To understand what makes my live setup possible, you first have to understand what ERC725Y actually is. At its core, ERC725Y is a smart contract standard that acts as a generic key and value store.
If you have a Universal Profile on LUKSO, you have this built directly into your blockchain identity. It allows you to attach any arbitrary piece of data to your address without needing to deploy a custom smart contract. You simply define a key, and you assign it a value.
Most people use this functionality to store basic social metadata like a profile picture, a bio, or a background banner.
But as a visual artist and a creative coder, I look at that simple key and value store and see a limitless decentralized hard drive.
I absolutely love this standard because it completely destroys the barrier between a blockchain identity and heavy application state.
It gives me the power to tie massive, highly complex software configurations directly to my identity rather than relying on a centralized database or carrying around fragile external hard drives to my shows. It transforms a simple crypto wallet into the ultimate portable save state.
I built a WebGL visual synthesizer called
@RadarVisuals to perform my live VJ sets. The amount of data required to run a live performance is staggering. My current setlist is divided into three separate workspaces, holding a combined total of nearly ninety unique scenes.
A single scene in my software is not just an image link. It is a deeply nested JSON object that dictates the real time physics for three independent visual layers.
It holds the exact math for speed, scale, drift, rotation angles, and blend modes. It stores the active state of hardware melting shaders like liquid distortion, CRT scanlines, and volumetric lighting. It even memorizes the routing for a custom modulation matrix where low frequency oscillators and audio reactive frequency bands are constantly warping values on the fly.
On top of those ninety scenes, I have a massive dictionary of global application settings. I store comprehensive MIDI mappings so my physical hardware controller knows exactly which software knob to turn. I have video mapping coordinates for club projectors.
But the absolute craziest part is the LSP1 event registry. My setup listens to the LUKSO blockchain in real time while I perform. I have custom visual reactions hardwired into my profile. If someone in the crowd sends a token or follows me during a set, the software intercepts that on chain event and instantly triggers a neon shockwave or a color pulse on the venue screens. The audience literally manipulates the club visuals just by interacting with my profile.
If you tried to build this in a traditional tech stack, you would need a heavy backend database with dozens of tables just to load a user profile. If you tried to write all these parameters directly into a standard smart contract, you would hit block gas limits immediately and go bankrupt on network fees. Here is how ERC725Y completely bypasses all of that.

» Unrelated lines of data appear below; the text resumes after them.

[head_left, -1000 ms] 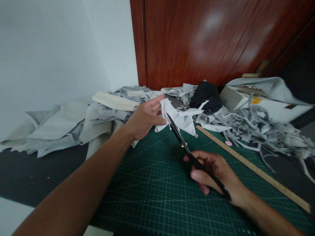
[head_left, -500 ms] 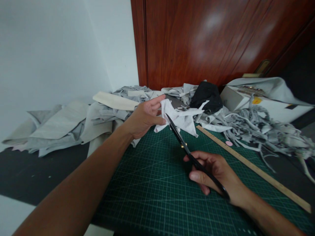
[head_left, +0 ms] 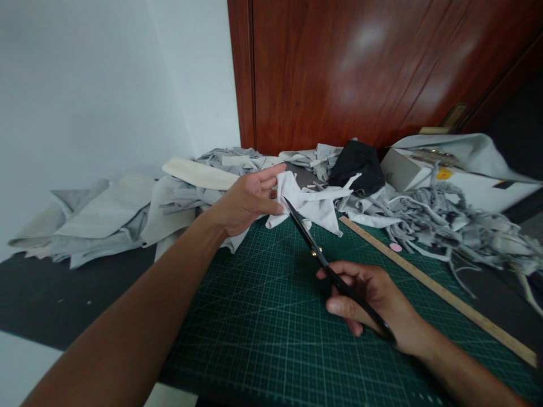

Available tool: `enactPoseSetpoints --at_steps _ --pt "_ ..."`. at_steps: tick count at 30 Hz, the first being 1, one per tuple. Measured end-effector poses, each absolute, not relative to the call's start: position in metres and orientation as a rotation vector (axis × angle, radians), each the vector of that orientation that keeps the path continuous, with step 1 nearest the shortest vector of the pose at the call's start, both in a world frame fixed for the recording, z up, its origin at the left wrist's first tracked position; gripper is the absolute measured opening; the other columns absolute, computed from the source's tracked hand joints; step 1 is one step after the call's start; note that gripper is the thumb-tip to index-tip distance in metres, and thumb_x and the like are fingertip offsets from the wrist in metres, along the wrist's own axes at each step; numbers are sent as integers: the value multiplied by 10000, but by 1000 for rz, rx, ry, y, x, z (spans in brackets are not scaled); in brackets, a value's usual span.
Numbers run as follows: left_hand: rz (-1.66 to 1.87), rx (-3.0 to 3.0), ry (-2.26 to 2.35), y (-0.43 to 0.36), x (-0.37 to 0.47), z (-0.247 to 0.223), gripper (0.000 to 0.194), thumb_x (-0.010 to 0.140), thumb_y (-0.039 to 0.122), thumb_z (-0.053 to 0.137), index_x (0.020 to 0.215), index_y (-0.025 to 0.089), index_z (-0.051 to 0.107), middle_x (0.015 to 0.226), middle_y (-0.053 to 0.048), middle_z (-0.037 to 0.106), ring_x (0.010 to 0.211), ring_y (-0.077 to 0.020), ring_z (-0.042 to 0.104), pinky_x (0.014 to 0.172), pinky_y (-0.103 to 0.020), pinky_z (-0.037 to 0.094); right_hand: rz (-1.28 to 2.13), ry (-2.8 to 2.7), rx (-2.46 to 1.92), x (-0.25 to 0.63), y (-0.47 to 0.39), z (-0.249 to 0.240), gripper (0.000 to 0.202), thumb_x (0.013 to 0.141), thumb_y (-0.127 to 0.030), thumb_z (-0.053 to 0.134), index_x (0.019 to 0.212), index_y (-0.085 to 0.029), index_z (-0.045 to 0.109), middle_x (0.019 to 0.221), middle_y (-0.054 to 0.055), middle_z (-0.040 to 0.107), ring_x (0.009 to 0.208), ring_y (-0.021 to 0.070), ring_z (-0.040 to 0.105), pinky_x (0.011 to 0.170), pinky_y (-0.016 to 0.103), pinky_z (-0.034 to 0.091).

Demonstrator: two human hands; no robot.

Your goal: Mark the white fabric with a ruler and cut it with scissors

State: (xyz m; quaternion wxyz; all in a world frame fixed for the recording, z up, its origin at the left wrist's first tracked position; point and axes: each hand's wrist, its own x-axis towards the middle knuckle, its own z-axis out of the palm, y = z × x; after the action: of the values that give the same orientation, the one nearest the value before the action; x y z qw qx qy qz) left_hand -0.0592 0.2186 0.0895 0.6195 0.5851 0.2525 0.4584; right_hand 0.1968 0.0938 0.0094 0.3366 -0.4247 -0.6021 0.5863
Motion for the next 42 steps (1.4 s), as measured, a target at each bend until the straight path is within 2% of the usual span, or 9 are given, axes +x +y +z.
enactPoseSetpoints --at_steps 4,18,26,35,42 --pt "1068 1353 565 219 -58 89 1122 629 -36 847 1639 102 377 1502 -216 626 1409 -373 578 940 -326 592 1526 -1578 -1119 196 93 10 565 790 -483 926 1161 -142 671 657 -62 599 402 44 515 389 135 362" --pt "1056 1403 481 222 -61 86 1036 645 -15 866 1593 148 481 1511 -202 622 1449 -396 540 1039 -421 585 1553 -1567 -1041 198 94 7 519 823 -478 906 1157 -153 675 644 -72 594 371 32 491 375 121 330" --pt "1043 1421 503 222 -59 84 1080 640 -2 869 1617 156 437 1514 -174 627 1458 -374 535 1136 -443 531 1556 -1561 -1047 198 93 6 509 844 -490 888 1157 -150 675 638 -72 591 373 36 492 374 123 318" --pt "1118 1436 420 224 -55 79 1143 621 50 922 1632 126 393 1553 -217 582 1445 -405 539 1143 -496 516 1542 -1582 -1036 193 89 13 515 864 -539 856 1126 -136 669 524 -94 539 358 44 442 380 137 282" --pt "1109 1459 414 224 -57 78 1108 645 115 944 1621 152 421 1515 -208 617 1415 -400 565 1146 -538 503 1548 -1566 -1016 194 91 12 524 854 -547 864 1140 -154 670 531 -89 549 359 56 450 381 153 285"
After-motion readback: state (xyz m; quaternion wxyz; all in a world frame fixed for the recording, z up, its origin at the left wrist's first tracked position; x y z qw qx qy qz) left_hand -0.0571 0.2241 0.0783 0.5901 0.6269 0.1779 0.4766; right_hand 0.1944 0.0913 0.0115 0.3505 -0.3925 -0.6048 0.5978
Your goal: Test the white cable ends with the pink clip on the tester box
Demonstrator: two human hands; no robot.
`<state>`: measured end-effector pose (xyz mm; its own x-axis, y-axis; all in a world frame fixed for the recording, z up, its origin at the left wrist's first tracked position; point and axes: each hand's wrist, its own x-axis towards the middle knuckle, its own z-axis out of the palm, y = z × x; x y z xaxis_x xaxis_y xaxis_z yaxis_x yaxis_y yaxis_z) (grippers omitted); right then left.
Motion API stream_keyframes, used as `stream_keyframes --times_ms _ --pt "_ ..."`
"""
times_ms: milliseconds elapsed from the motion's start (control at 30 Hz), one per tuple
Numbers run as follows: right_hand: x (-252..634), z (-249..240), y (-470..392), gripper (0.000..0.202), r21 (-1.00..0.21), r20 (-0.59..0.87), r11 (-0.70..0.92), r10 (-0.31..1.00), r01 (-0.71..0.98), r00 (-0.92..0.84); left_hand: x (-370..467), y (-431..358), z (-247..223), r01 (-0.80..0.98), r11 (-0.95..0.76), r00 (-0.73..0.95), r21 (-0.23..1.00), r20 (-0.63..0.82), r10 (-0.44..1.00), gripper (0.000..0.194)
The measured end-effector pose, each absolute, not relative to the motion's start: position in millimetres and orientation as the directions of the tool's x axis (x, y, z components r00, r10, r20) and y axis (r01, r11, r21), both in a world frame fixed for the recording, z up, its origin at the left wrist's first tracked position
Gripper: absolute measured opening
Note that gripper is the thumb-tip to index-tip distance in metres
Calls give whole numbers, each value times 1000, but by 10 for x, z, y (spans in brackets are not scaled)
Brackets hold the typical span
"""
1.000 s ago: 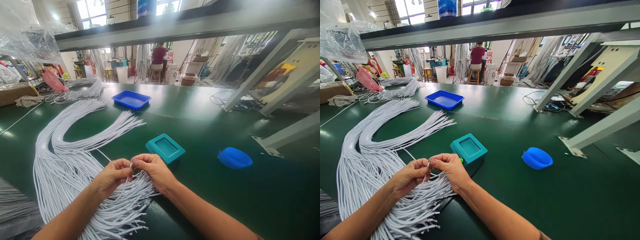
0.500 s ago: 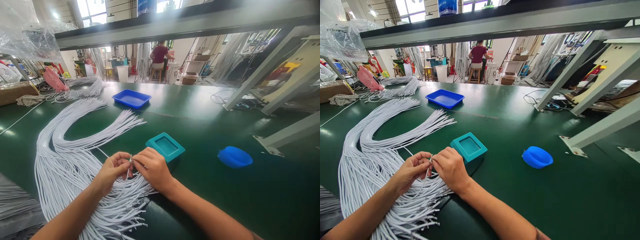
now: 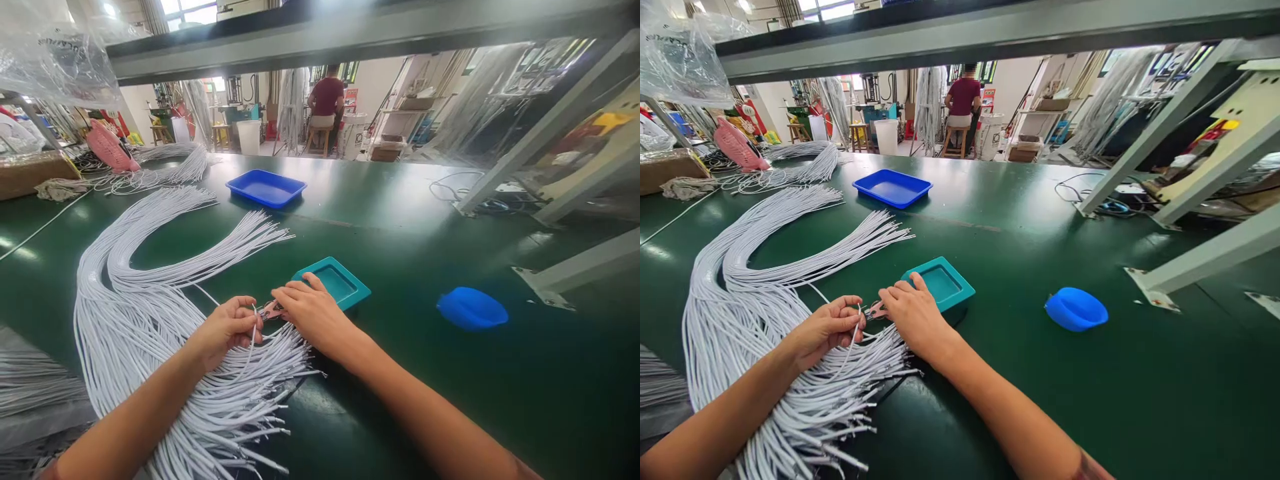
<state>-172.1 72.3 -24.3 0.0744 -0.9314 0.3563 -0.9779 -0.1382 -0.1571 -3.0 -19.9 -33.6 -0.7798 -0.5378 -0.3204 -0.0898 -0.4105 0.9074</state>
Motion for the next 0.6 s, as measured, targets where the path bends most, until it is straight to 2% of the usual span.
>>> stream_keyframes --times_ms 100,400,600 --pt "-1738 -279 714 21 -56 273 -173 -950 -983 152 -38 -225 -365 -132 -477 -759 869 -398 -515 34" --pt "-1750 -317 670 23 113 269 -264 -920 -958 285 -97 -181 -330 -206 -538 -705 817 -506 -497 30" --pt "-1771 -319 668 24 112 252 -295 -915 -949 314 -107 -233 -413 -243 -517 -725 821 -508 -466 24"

When I hit save in RADAR, the engine scoops up all ninety scenes, the MIDI maps, the audio thresholds, and the smart contract event reactions, and dumps them into one massive JSON file. That file gets pinned to IPFS. Then my application makes one incredibly cheap transaction. It updates exactly one custom ERC725Y key on my Universal Profile called the Root Storage Pointer with the new IPFS hash.
The performance unlock here is ridiculous. Because the heavy computation happens entirely off chain, my WebGL engine parses that JSON, boots instantly, and pushes a flawless one hundred and twenty frames per second. The blockchain never bottlenecks the art, it just securely anchors the state of it.
For years, we have treated blockchain wallets like digital backpacks just meant to hold tokens and receipts. ERC725Y allowed me to turn my on chain identity into a fully functional, globally accessible creative studio.
I no longer panic about hard drive failures, lost cables, or crashed laptops before a gig. I can walk out of my studio here in Belgium, fly to a gig anywhere in the world completely empty handed, borrow a random computer, and connect my Universal Profile.
In less than a second, my entire ninety scene setlist, my hardware mappings, and my interactive crowd reactions rebuild themselves perfectly on the screen.
My entire life's work as a visual artist is anchored safely to my profile, ready to be summoned onto any screen on earth in a fraction of a second. It is the ultimate creative freedom. And this is exactly why I love ERC725Y.